Jalan Panjang ‘Maverick’ untuk Muncul Jadi Sekuel Top Gun

Jakarta, options-direct.co.uk

Perjalanan sekuel Top Gun untuk bisa diwujudkan menjadi film yang kini bertajuk Maverick bukan hanya berjarak puluhan tahun dari seri pertama, bahkan butuh sedekade untuk mewujudkan gagasan ini.

Ide awal untuk membuat sekuel Top Gun (1986) adalah pada 2010 saat Paramount Pictures mengumumkan akan membuat sekuel film yang dibintangi Tom Cruise tersebut.

Pada saat itu, Cruise dan Val Kilmer akan kembali memerankan peran ikonis mereka. Sementara produser Jerry Bruckheimer dan sutradara Tony Scott akan kembali memerankan posisi mereka pula.

“Ketika kami pertama kali memulai bekerja untuk ini [sekuel], saya mengatakan ke Tony, ‘kita harus menonton Top Gun. Kau, saya, dan Jerry akan menyaksikan film pertama,” kata Tom Cruise dalam catatan produksi yang diterima CNNIndonesia.com.

“Kita semua mengira kita tahu apa itu Top Gun. Mari menyaksikannya bersama. Kita harus kembali mundur dan melihatnya. Merasakannya,” lanjut Cruise.

Mereka pun menyaksikan kembali film Top Gun pada 2010. Selepas menonton, Tom Cruise merasa bahwa Top Gun bukan hanya sekadar film fantasi atau hiburan seperti yang dilihat banyak orang.

Bagi Cruise, Top Gun mengisahkan seorang pria dengan nasib yang begitu malang.




‘Top Gun’ (1986). Bagi Cruise, Top Gun mengisahkan seorang pria dengan nasib yang begitu malang.
(Dok. Paramount Pictures via imdb.com)

Maverick, karakter yang Tom Cruise mainkan, kehilangan ayahnya, dikhianati dan diasingkan, gagal masuk Akademi Angkatan Laut, teman-temannya meninggal, agresif, dan amat berjuang keras masuk Top Gun.

“Ada drama serius di balik film ini. Dia di sana untuk mengalahkan Iceman dan semuanya. Dia di sana untuk mengalahkan AL,” kata Cruise.

Naskah sekuel Top Gun pun digarap hingga menghasilkan draft pertama oleh Peter Craig dan Justin Marks. Namun pada 2012, sutradara Tony Scott meninggal akibat bunuh diri. Sejak saat itu, ide sekuel Top Gun pun terkubur.
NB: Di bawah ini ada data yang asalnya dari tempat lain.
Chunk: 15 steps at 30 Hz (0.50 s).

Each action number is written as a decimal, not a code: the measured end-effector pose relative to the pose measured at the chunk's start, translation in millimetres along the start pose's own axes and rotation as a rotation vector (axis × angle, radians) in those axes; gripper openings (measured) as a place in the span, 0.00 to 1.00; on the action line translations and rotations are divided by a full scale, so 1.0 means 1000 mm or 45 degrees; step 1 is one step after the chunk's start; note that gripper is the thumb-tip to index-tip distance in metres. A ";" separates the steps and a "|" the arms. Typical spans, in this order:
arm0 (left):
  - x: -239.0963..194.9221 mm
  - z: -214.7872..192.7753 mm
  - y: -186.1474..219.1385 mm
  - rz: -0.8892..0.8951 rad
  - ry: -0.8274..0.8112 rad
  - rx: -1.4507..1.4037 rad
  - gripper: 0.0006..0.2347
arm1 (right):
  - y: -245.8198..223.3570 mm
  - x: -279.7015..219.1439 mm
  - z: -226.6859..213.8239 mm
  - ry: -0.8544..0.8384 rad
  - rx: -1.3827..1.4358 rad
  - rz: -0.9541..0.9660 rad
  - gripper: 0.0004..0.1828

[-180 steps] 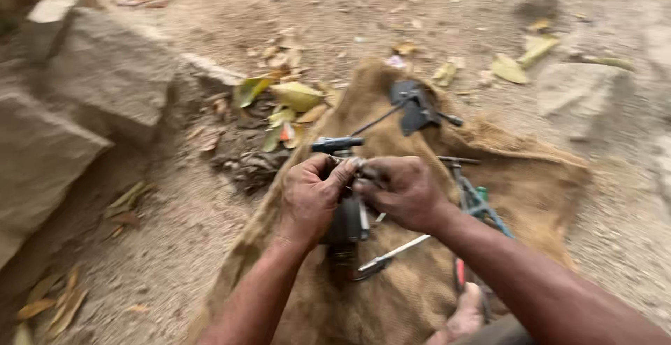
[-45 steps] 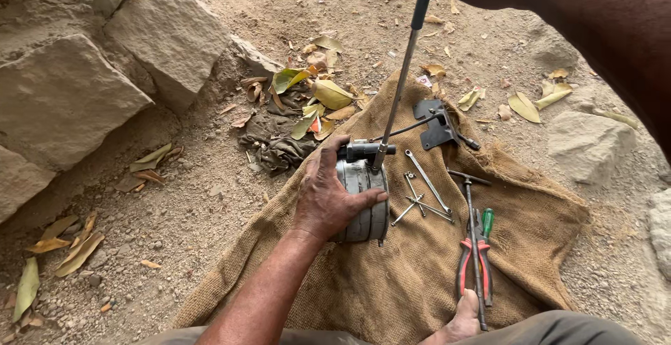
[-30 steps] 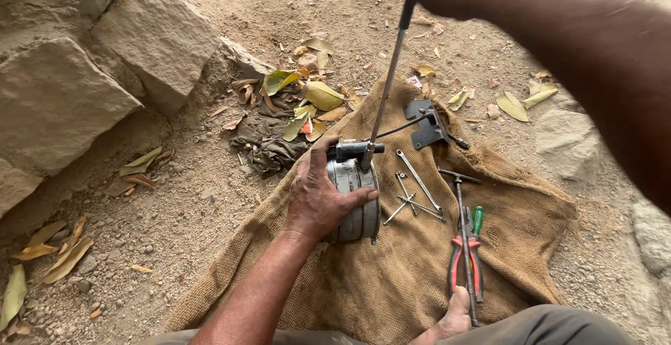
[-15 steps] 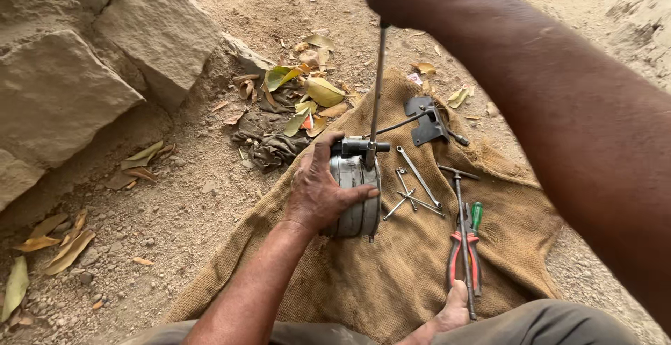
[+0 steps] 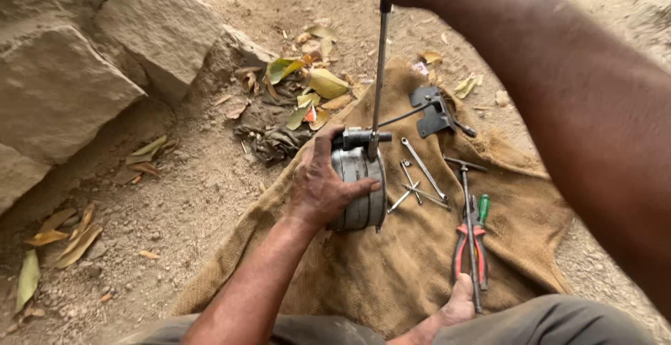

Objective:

“Ini lucu, selama bertahun-tahun, orang akan datang dan mulai menggagas [ide sekuel] dan saya bilang: itu bukan Top Gun,” kata Cruise.

Hingga pada 2018, sutradara Joseph Kosinski berusaha mewujudkan impian masa kecilnya, yaitu menghidupkan kembali Maverick.

Bagi Kosinski, Top Gun bukan hanya sekadar film bertema militer. Ia yang pertama kali menyaksikan film itu pada usia 12 tahun, menilai Top Gun sebagai inspirasi besarnya.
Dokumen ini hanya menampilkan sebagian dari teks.